── RECORD SET ──
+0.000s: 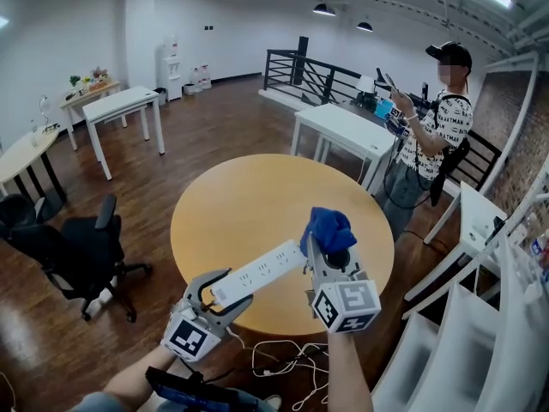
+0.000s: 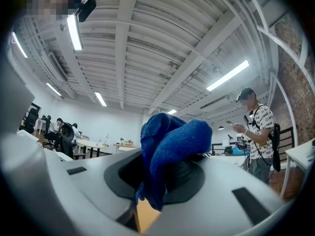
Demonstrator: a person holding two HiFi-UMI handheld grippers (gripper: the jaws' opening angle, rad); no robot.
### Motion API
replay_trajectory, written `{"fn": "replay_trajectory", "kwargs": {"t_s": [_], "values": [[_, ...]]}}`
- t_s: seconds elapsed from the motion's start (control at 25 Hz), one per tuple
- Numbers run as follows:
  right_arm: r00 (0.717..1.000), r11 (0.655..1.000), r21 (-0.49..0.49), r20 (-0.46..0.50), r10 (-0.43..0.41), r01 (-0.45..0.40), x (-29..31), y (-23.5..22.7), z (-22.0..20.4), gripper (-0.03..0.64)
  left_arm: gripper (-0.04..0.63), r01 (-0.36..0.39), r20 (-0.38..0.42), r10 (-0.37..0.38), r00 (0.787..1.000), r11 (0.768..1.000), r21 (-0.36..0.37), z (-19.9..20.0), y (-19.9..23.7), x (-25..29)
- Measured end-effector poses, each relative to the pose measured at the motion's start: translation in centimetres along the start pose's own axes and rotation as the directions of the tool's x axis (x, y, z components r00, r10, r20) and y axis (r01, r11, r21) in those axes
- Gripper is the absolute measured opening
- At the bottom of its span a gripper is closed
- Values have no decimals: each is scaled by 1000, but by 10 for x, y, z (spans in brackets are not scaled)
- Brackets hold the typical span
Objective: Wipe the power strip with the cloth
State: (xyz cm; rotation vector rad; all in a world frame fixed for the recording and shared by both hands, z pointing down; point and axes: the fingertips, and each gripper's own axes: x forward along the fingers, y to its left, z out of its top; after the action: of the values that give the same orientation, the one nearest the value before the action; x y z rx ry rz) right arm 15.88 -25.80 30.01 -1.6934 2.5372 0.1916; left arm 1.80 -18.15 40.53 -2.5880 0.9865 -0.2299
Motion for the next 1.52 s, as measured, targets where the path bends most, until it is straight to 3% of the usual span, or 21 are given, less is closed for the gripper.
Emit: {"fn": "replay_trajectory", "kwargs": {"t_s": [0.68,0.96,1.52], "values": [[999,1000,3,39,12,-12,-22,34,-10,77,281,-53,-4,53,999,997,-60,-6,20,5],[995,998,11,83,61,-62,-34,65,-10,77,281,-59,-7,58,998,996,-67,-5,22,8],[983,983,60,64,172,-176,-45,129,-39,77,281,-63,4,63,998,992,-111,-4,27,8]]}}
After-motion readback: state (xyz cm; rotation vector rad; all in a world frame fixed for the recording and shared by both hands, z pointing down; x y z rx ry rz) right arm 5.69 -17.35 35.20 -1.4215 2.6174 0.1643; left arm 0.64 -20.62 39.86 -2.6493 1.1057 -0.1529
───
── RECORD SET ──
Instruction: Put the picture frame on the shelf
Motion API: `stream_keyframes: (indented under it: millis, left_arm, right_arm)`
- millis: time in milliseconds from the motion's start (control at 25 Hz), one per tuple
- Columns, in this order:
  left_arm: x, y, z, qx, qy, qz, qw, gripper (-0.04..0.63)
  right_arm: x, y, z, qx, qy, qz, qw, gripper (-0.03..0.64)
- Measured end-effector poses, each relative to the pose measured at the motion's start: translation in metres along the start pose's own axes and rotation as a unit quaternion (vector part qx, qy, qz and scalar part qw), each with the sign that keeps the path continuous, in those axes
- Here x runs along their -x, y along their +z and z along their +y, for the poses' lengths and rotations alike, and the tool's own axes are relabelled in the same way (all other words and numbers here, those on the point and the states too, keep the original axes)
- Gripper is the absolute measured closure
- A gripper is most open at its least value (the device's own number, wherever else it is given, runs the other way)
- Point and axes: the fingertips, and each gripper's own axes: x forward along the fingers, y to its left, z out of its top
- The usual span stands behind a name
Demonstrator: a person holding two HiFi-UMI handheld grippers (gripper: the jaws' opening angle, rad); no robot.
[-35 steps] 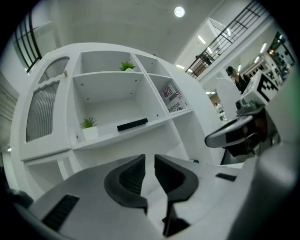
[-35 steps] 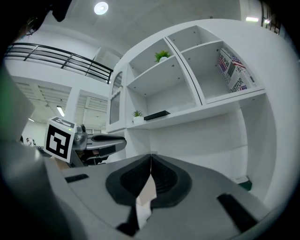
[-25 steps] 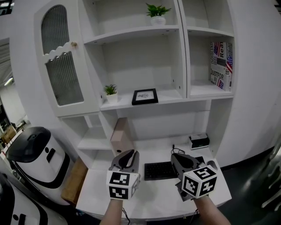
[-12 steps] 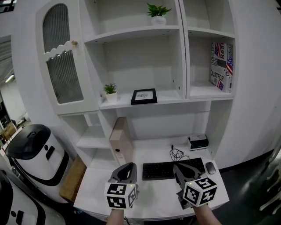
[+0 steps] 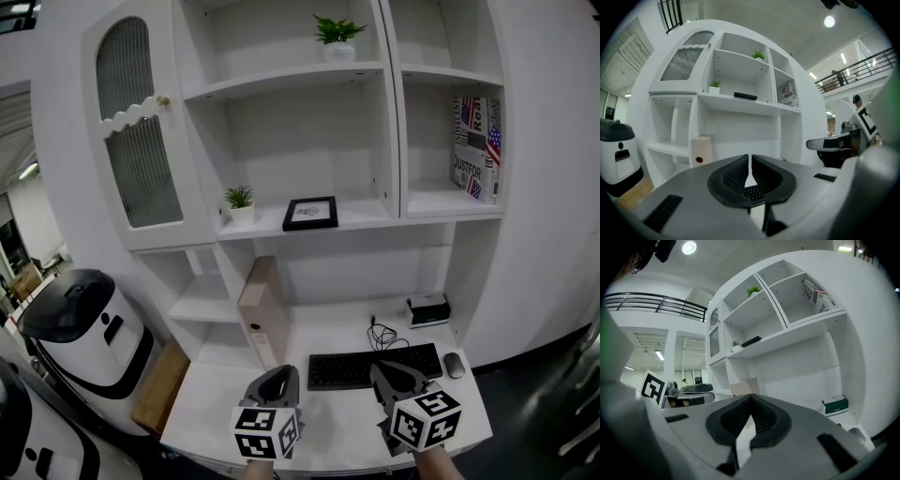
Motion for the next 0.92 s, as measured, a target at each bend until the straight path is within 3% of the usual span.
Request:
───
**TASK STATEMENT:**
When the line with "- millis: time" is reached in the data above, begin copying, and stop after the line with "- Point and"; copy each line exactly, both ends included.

**RESULT:**
- millis: time in milliseconds from the motion's start (control at 25 Hz), one per tuple
- Columns, in this order:
  left_arm: x, y, z, qx, qy, qz, qw, gripper (-0.04..0.63)
  right_arm: x, y, z, qx, qy, qz, qw, gripper (-0.03..0.64)
- Measured end-effector poses, each relative to the pose measured at the motion's start: translation in metres along the start pose's own axes and rotation as a unit quaternion (vector part qx, qy, qz and scalar part qw), each with the sign that keeps the path continuous, in those axes
- Here x runs along their -x, y along their +z and z along their +y, for the poses' lengths and rotations alike, and the tool's own axes are relabelled in the same way (all other words and numbers here, those on the point and the states too, keep the original axes)
- Gripper is the absolute measured closure
- A gripper is most open at its least value (the device's own number, wherever else it is given, runs the other way)
- Point and axes: the fingertips, and each gripper's own axes: x forward along the fingers, y to its left, z out of its top

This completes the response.